Thanks for your reply!

My ssr website have to make the api calls with the absolute urls of the endpoints, I can not use the container name to query my api from my frontend. How can I use the built-in DNS that you are talking about?

Thanks!

you can define a custom network in your docker-compose.yml file. All services that need to communicate with each other should be added to this network like following

version: '3'
services:
  api:
    ...
    networks:
      - mynetwork
  ssr:
    ...
    networks:
      - mynetwork
  traefik:
    ...
    networks:
      - mynetwork

networks:
  mynetwork:

then use the service name traefik as the hostname instead of ssr in your application. Docker’s internal DNS resolver will resolve traefik to the IP address of the Traefik container within the mynetwork network.

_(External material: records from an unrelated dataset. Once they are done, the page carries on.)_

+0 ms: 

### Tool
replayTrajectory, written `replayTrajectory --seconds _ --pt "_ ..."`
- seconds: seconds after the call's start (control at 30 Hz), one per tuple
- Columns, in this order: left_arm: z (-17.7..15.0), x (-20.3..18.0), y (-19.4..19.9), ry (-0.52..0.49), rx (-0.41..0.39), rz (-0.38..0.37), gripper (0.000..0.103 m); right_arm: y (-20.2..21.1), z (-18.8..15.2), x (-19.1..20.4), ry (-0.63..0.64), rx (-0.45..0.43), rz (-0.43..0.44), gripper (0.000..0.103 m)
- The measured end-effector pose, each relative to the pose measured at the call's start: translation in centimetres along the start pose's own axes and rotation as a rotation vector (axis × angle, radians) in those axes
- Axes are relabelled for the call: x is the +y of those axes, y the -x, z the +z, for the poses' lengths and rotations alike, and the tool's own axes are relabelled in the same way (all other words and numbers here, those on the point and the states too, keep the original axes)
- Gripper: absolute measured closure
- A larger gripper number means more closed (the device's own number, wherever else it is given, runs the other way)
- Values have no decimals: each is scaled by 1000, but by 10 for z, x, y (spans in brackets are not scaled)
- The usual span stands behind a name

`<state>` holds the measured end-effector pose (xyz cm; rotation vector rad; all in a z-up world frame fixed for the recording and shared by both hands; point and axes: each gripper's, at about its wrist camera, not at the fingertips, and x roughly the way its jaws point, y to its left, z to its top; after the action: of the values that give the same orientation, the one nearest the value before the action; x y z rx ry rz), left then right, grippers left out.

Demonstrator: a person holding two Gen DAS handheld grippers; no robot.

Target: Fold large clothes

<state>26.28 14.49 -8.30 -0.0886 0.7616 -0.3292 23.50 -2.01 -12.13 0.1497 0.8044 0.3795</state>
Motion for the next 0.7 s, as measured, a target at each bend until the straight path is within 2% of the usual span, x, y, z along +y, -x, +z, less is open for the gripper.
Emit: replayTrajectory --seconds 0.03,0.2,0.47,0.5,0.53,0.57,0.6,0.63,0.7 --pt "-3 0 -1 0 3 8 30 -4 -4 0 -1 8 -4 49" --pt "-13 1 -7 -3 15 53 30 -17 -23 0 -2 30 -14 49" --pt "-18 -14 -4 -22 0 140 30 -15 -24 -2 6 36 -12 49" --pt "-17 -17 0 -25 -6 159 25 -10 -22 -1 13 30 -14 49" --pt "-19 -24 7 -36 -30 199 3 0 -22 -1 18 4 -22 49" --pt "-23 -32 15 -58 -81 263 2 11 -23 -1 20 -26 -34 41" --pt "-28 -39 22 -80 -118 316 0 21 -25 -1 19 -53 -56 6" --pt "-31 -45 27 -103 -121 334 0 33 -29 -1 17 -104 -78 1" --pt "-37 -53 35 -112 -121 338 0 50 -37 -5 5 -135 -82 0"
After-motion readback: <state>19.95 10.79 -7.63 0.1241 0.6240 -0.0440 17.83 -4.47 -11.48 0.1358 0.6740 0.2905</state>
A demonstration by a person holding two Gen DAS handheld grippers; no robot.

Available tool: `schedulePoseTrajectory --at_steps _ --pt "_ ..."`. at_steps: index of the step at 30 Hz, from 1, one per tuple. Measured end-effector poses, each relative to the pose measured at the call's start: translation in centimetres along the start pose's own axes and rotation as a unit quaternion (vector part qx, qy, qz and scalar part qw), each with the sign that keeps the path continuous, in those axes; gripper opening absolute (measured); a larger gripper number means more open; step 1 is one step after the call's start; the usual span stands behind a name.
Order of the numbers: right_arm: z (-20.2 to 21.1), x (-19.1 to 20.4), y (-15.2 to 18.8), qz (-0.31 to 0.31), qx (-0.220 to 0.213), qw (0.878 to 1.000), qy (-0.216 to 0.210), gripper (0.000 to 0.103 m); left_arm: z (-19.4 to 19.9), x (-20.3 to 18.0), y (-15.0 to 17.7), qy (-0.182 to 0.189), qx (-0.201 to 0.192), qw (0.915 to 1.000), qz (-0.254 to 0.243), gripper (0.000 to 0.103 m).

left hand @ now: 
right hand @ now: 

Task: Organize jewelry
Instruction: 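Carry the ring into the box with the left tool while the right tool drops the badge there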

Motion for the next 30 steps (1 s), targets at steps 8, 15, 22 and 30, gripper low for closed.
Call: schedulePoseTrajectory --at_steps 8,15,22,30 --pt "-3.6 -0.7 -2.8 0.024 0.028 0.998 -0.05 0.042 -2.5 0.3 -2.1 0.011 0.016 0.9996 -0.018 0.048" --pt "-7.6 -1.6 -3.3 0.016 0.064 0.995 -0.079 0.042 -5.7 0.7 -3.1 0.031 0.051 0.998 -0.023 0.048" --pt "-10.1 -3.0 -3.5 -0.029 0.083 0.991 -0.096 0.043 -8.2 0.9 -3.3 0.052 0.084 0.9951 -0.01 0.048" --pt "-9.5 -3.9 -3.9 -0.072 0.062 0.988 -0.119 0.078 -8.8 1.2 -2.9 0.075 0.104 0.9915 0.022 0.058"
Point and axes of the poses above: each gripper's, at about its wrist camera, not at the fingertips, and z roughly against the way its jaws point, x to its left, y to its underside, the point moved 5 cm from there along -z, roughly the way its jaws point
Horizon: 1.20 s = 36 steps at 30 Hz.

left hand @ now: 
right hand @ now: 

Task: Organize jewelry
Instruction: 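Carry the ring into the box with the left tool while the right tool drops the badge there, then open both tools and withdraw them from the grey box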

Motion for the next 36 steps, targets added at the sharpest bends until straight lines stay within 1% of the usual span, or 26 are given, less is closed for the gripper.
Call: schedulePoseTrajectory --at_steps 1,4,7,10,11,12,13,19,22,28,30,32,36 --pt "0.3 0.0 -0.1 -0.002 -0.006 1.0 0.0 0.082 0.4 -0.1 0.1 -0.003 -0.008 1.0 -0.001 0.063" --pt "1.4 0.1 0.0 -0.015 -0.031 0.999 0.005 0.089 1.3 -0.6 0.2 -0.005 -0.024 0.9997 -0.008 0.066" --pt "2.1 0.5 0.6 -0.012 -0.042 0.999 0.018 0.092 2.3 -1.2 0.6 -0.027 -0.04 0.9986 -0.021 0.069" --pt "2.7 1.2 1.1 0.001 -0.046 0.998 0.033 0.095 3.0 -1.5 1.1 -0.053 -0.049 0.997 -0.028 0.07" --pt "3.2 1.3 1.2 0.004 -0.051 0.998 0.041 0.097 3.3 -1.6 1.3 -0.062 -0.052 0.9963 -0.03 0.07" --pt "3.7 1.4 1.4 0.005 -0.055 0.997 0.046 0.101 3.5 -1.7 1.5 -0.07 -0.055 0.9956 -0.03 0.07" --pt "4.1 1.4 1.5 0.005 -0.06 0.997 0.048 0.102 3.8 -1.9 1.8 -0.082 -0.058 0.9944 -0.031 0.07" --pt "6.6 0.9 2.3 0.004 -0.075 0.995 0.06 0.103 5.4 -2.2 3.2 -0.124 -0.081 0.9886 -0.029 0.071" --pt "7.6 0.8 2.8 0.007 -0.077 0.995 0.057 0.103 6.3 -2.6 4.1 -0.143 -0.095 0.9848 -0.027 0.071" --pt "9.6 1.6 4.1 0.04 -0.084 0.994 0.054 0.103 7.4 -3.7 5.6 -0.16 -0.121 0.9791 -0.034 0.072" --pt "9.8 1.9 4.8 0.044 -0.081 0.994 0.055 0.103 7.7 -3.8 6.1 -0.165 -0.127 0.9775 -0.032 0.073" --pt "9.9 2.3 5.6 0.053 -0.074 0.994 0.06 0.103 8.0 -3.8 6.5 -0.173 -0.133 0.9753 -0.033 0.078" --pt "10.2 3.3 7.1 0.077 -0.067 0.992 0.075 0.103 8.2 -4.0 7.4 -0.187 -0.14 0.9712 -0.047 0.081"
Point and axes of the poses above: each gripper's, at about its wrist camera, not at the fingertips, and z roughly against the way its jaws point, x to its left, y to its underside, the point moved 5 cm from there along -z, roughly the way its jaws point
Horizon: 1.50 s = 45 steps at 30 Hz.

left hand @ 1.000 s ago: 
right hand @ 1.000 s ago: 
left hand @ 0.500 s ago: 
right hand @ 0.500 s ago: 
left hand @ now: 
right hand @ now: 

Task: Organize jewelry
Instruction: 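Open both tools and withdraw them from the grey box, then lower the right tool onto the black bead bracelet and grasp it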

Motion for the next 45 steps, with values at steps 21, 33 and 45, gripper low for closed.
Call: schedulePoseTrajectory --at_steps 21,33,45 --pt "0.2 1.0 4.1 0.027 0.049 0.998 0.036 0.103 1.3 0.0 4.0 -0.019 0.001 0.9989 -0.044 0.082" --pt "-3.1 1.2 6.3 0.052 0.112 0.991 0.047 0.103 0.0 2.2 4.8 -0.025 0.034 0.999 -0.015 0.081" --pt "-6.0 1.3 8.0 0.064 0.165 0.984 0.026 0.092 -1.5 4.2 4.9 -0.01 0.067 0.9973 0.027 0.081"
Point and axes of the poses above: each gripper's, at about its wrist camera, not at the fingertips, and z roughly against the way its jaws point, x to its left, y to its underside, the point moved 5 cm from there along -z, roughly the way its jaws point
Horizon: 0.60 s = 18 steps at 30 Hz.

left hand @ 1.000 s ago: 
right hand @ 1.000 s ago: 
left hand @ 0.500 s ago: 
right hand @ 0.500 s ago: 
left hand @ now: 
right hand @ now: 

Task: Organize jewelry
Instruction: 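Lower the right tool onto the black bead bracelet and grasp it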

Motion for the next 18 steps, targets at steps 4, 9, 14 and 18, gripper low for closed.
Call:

This way, when your ssr service makes a call to http://traefik/api/my-endpoint , Docker’s DNS resolver will ensure that the call is directed to your Traefik container.

This could work in development environment but for production you might need to apply some other solution with external dns resolver.

It really depends on how the interaction takes place. I assume SSR service some sort of web application, where

  1. the browser is responsible to access the api itself, or
  2. the browser only sends arguments to the SSR service, which then performs back channel communication with the api service directly, renders a response and serves it to the browser.

Only in case 1 traffic is involved. In case 2 you would indeed need what @dataheadless says.

You traeffik rules on the other hand look like case1.